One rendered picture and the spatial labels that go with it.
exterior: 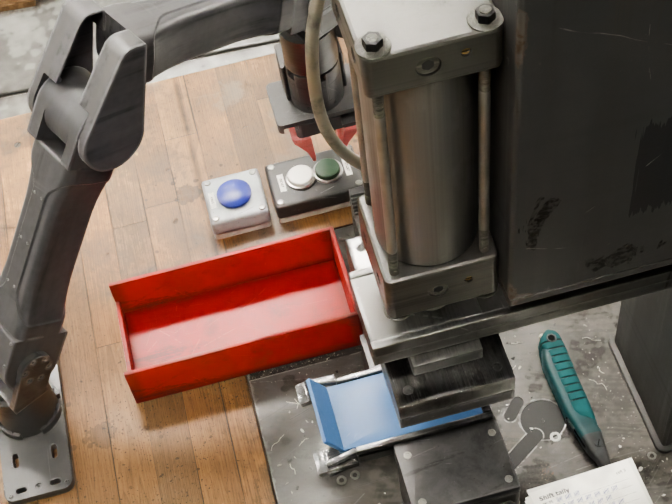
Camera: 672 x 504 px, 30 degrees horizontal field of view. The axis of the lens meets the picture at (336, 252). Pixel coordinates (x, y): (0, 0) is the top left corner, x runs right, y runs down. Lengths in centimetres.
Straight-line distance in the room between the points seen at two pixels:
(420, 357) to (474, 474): 18
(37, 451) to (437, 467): 42
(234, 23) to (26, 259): 29
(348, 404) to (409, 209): 37
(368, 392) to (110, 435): 29
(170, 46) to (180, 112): 47
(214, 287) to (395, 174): 57
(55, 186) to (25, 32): 200
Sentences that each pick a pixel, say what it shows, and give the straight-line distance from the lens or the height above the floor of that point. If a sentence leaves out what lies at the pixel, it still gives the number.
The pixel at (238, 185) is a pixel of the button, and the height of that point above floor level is 94.
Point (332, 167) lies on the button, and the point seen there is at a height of 94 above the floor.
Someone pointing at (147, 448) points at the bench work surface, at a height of 90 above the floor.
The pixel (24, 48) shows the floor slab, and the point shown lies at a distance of 309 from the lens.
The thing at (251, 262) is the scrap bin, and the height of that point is 94.
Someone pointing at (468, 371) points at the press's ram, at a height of 114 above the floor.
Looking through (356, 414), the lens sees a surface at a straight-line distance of 120.
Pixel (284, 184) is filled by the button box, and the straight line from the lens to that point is 145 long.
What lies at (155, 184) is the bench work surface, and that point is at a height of 90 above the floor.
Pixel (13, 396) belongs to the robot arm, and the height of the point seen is 100.
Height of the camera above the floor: 204
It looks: 54 degrees down
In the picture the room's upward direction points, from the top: 9 degrees counter-clockwise

* * * * * * *

What is required:
Among the records, find each line where the word "down" occurs, and copy it.

Task response:
Camera: 672 x 504 px, 30 degrees horizontal field of view. The axis of the lens meets the picture at (336, 252). Pixel coordinates (x, y): (0, 0) is the top left corner, x runs right, y runs down. Lengths in centimetres.
It looks: 54 degrees down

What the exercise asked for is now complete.